**Aim of the exercise:** Only those lines in the data below from the line containing "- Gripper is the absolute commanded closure" through the line containing "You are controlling", both included, should be restated word for word.

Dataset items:

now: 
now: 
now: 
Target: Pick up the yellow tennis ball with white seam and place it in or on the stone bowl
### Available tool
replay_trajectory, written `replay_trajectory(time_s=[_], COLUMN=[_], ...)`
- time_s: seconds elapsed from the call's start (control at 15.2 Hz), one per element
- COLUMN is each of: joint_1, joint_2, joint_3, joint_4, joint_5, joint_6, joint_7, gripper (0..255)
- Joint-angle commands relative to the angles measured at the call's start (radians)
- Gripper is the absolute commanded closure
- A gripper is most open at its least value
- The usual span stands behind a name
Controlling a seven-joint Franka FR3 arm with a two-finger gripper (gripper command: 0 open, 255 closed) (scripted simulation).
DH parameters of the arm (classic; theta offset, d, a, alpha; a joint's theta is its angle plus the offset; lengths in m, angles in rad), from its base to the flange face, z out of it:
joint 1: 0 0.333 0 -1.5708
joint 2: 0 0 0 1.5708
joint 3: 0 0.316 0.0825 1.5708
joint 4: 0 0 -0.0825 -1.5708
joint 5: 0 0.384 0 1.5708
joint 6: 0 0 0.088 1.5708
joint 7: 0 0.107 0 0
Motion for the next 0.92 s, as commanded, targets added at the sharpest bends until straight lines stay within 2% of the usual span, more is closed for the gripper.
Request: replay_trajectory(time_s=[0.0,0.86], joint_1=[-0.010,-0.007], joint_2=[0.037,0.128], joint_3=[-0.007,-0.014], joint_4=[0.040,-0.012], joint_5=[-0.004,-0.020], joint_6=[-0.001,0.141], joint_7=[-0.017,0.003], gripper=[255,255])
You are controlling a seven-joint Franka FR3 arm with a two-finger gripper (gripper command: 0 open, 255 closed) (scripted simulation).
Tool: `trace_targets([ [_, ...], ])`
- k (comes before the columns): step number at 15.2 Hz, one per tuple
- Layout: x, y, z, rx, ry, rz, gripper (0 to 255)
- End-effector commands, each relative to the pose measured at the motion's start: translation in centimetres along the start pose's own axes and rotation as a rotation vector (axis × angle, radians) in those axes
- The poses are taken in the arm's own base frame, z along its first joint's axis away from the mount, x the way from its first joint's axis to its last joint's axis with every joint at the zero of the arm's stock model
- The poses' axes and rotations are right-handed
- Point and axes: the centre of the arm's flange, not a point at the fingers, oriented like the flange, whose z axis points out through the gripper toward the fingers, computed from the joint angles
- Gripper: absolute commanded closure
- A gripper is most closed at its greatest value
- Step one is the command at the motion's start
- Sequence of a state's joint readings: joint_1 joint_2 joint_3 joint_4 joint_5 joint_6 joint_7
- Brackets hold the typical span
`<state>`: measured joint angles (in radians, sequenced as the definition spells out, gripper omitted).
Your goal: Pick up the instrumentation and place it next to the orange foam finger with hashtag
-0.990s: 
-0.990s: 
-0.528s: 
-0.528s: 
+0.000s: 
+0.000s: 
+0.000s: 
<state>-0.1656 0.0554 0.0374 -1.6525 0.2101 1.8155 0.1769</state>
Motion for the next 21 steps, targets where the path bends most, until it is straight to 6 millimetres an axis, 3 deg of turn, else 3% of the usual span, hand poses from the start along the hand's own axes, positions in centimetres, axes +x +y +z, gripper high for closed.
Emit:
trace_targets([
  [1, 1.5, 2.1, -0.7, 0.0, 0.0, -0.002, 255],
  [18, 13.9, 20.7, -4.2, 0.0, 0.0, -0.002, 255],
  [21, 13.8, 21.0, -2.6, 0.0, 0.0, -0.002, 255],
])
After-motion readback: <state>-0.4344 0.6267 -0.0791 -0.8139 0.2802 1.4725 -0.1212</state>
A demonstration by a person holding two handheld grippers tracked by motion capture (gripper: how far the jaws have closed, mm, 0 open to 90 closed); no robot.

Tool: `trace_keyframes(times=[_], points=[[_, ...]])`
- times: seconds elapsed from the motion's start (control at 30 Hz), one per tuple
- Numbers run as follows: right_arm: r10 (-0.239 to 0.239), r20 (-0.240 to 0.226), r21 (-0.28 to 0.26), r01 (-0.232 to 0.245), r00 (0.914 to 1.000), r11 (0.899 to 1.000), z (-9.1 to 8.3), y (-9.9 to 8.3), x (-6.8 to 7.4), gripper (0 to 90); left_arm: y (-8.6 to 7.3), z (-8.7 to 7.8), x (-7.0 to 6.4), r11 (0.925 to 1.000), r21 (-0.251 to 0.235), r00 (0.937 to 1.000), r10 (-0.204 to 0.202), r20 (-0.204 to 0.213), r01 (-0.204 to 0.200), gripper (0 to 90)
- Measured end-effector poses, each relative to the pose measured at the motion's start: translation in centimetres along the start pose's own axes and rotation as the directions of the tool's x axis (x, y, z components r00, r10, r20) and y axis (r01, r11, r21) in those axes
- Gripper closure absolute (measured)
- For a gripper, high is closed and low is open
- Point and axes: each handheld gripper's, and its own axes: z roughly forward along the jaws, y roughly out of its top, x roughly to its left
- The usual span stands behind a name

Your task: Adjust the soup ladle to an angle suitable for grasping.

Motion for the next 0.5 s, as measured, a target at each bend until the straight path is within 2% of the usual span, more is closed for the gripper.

**Response to this exercise:**
- Gripper is the absolute commanded closure
- A gripper is most open at its least value
- The usual span stands behind a name
Controlling a seven-joint Franka FR3 arm with a two-finger gripper (gripper command: 0 open, 255 closed) (scripted simulation).
DH parameters of the arm (classic; theta offset, d, a, alpha; a joint's theta is its angle plus the offset; lengths in m, angles in rad), from its base to the flange face, z out of it:
joint 1: 0 0.333 0 -1.5708
joint 2: 0 0 0 1.5708
joint 3: 0 0.316 0.0825 1.5708
joint 4: 0 0 -0.0825 -1.5708
joint 5: 0 0.384 0 1.5708
joint 6: 0 0 0.088 1.5708
joint 7: 0 0.107 0 0
Motion for the next 0.92 s, as commanded, targets added at the sharpest bends until straight lines stay within 2% of the usual span, more is closed for the gripper.
Request: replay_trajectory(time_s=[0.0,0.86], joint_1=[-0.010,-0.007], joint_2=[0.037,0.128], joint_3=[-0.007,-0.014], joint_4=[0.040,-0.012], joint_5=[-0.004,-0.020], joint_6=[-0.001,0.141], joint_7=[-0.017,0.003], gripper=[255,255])
You are controlling a seven-joint Franka FR3 arm with a two-finger gripper (gripper command: 0 open, 255 closed) (scripted simulation).

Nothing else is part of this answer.